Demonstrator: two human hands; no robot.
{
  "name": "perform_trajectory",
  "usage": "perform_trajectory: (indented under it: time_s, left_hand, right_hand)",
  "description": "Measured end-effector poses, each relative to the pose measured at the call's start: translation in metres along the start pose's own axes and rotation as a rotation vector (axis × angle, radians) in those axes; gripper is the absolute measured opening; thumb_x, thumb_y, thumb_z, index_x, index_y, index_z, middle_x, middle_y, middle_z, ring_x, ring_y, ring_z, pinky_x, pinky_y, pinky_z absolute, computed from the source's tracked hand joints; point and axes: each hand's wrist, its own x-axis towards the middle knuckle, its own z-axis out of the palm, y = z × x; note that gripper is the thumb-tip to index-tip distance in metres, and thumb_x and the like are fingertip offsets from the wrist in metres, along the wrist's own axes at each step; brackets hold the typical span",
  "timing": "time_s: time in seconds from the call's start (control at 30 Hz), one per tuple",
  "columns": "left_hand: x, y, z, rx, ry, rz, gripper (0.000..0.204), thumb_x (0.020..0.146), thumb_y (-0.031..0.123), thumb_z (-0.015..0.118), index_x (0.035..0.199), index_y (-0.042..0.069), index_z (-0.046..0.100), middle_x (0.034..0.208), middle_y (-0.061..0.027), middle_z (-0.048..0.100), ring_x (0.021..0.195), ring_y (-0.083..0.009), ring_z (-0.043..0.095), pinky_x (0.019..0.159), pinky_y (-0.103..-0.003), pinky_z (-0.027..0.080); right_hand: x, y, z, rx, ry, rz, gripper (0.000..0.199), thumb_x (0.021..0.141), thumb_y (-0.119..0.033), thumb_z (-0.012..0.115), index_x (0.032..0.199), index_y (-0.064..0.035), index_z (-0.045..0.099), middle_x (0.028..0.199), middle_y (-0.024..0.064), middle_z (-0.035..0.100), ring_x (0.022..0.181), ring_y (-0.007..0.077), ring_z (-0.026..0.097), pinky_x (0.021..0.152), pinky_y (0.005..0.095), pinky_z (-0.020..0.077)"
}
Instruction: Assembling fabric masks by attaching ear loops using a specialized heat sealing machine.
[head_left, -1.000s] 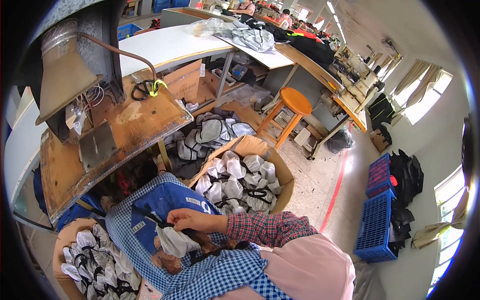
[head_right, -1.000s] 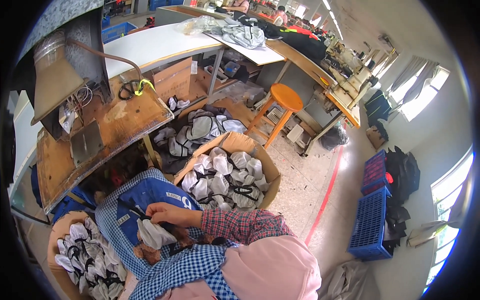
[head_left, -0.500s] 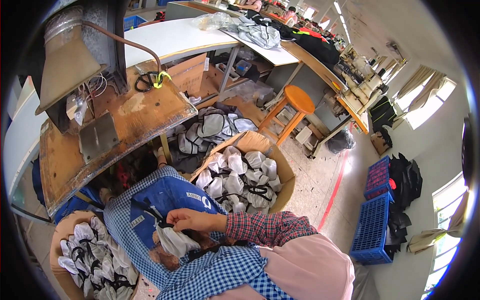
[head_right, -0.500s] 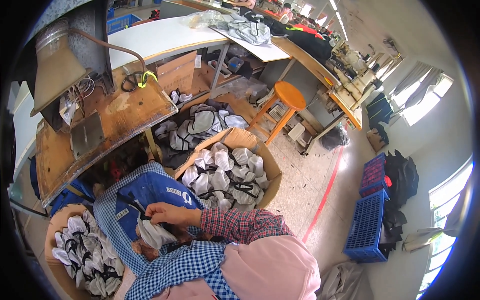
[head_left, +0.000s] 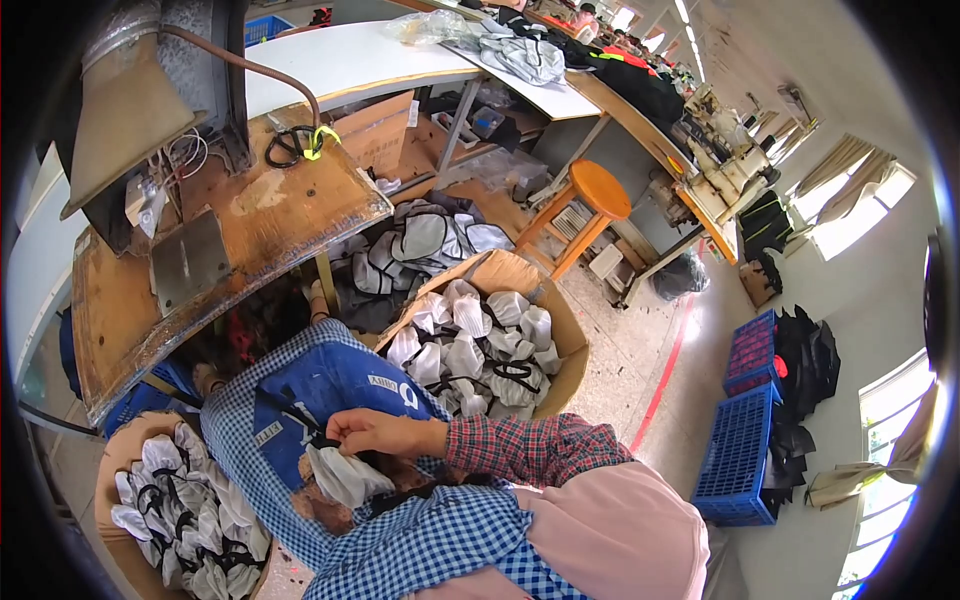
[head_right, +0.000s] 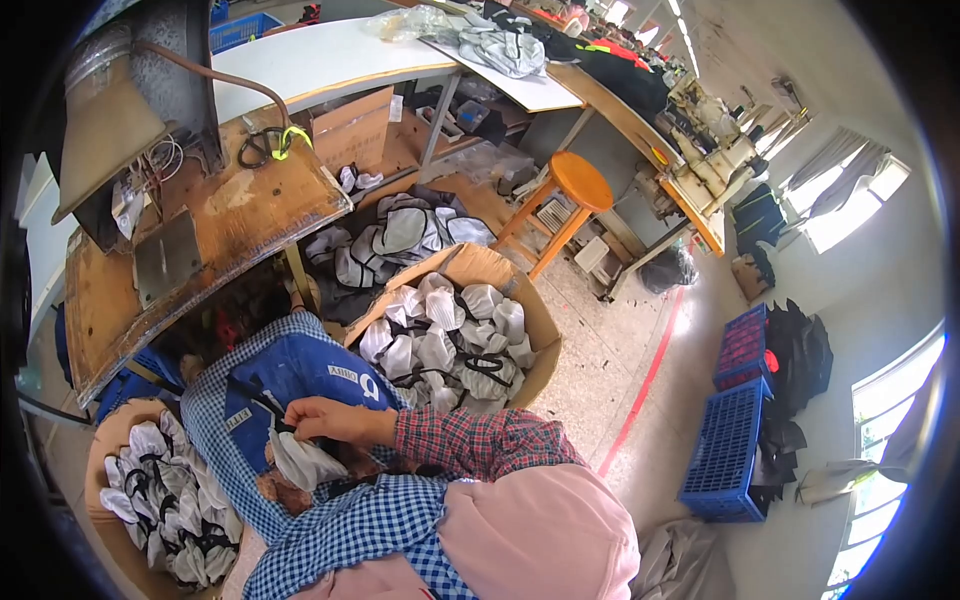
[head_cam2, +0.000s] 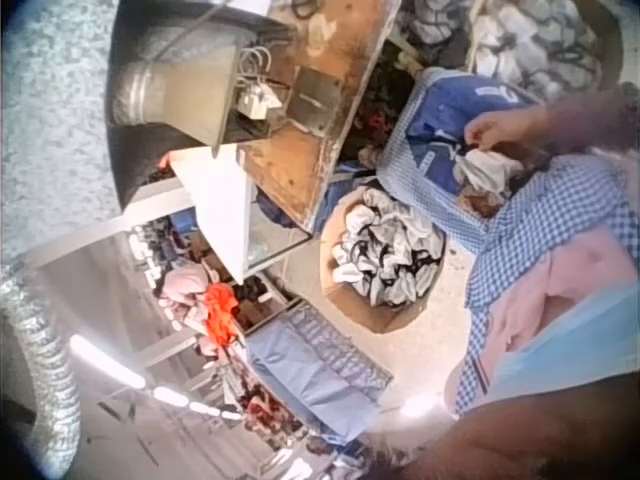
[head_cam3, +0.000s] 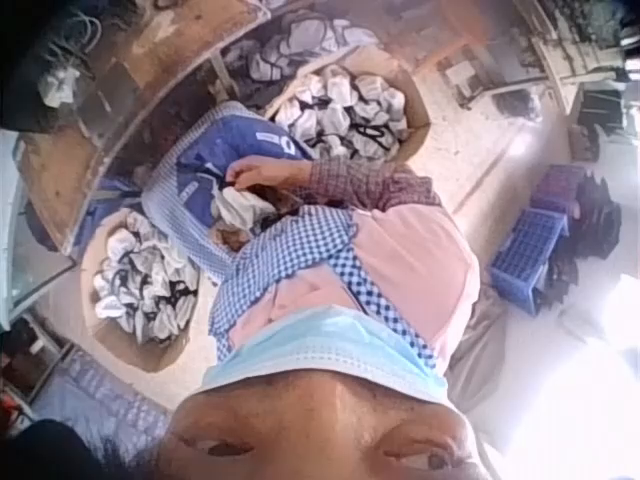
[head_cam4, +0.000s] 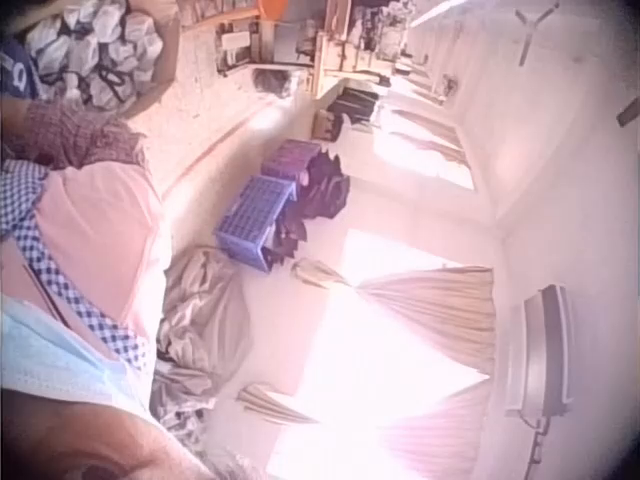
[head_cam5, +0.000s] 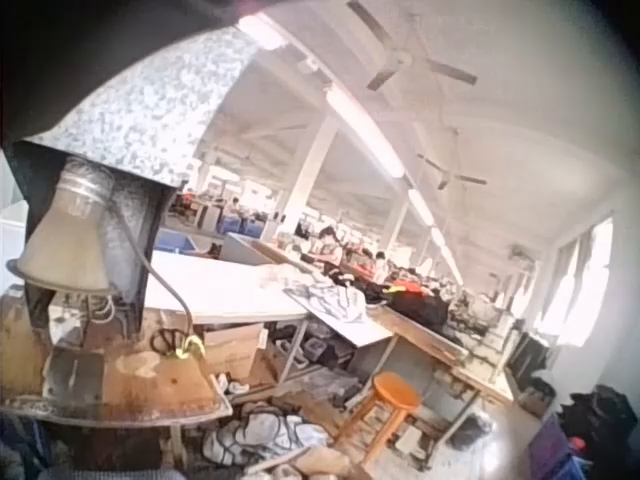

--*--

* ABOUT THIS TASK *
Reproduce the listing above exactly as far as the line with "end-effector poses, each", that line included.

* ANSWER *
Demonstrator: two human hands; no robot.
{
  "name": "perform_trajectory",
  "usage": "perform_trajectory: (indented under it: time_s, left_hand, right_hand)",
  "description": "Measured end-effector poses, each relative to the pose measured at the call's start: translation in metres along the start pose's own axes and rotation as a rotation vector (axis × angle, radians) in those axes; gripper is the absolute measured opening; thumb_x, thumb_y, thumb_z, index_x, index_y, index_z, middle_x, middle_y, middle_z, ring_x, ring_y, ring_z, pinky_x, pinky_y, pinky_z absolute, computed from the source's tracked hand joints; point and axes: each hand's wrist, its own x-axis towards the middle knuckle, its own z-axis out of the palm, y = z × x; note that gripper is the thumb-tip to index-tip distance in metres, and thumb_x and the like are fingertip offsets from the wrist in metres, along the wrist's own axes at each step; brackets hold the typical span",

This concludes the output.